**What this task involves:** In this exercise, set down every entry that follows exactly as it appears.

** Opening Entries shown block **

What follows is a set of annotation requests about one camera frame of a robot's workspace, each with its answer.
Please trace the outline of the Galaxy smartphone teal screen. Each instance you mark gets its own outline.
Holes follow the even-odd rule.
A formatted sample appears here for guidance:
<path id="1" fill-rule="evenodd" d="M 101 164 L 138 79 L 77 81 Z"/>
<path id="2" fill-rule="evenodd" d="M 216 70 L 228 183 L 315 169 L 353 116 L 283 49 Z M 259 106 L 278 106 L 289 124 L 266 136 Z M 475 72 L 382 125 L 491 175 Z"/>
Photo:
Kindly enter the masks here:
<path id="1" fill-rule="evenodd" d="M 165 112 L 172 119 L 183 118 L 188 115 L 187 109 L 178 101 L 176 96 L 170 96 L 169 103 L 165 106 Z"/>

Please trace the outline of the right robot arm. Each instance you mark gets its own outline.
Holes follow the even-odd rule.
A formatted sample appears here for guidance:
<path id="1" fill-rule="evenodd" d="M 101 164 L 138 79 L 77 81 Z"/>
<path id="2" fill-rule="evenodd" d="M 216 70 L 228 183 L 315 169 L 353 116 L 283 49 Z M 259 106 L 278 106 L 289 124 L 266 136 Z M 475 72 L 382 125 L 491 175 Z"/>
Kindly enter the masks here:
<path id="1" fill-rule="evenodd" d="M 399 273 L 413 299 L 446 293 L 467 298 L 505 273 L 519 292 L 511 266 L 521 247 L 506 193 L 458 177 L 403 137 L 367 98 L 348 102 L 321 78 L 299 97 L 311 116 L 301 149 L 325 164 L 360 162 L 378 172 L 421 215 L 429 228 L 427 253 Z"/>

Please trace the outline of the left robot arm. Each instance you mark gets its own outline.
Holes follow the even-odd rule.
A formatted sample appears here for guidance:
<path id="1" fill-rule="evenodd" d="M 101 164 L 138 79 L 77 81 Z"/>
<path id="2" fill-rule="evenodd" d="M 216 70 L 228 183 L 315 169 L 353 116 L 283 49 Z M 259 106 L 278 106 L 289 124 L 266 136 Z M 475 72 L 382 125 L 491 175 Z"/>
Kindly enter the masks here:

** Closing Entries shown block **

**Solution:**
What follows is a set of annotation requests about one camera frame of a robot's workspace, each with its answer.
Please trace the outline of the Galaxy smartphone teal screen. Each instance you mark gets its own outline.
Holes follow the even-odd rule.
A formatted sample appears here for guidance:
<path id="1" fill-rule="evenodd" d="M 101 164 L 138 79 L 77 81 Z"/>
<path id="2" fill-rule="evenodd" d="M 216 70 L 228 183 L 315 169 L 353 116 L 283 49 Z M 259 106 L 278 106 L 289 124 L 266 136 Z M 475 72 L 382 125 L 491 175 Z"/>
Photo:
Kindly enter the masks here:
<path id="1" fill-rule="evenodd" d="M 165 112 L 172 119 L 183 118 L 188 115 L 187 109 L 178 101 L 176 96 L 170 96 L 169 103 L 165 106 Z"/>

Please trace the outline of the right robot arm. Each instance you mark gets its own outline.
Holes follow the even-odd rule.
A formatted sample appears here for guidance:
<path id="1" fill-rule="evenodd" d="M 101 164 L 138 79 L 77 81 Z"/>
<path id="2" fill-rule="evenodd" d="M 216 70 L 228 183 L 315 169 L 353 116 L 283 49 Z M 259 106 L 278 106 L 289 124 L 266 136 Z M 475 72 L 382 125 L 491 175 Z"/>
Kindly enter the masks here:
<path id="1" fill-rule="evenodd" d="M 399 273 L 413 299 L 446 293 L 467 298 L 505 273 L 519 292 L 511 266 L 521 247 L 506 193 L 458 177 L 403 137 L 367 98 L 348 102 L 321 78 L 299 97 L 311 116 L 301 149 L 325 164 L 360 162 L 378 172 L 421 215 L 429 228 L 427 253 Z"/>

Please trace the outline of the left robot arm. Each instance you mark gets its own outline.
Holes follow the even-odd rule.
A formatted sample appears here for guidance:
<path id="1" fill-rule="evenodd" d="M 101 164 L 138 79 L 77 81 Z"/>
<path id="2" fill-rule="evenodd" d="M 216 70 L 228 183 L 315 169 L 353 116 L 283 49 Z M 259 106 L 278 106 L 289 124 L 266 136 Z M 475 72 L 382 125 L 491 175 Z"/>
Kindly enter the masks here:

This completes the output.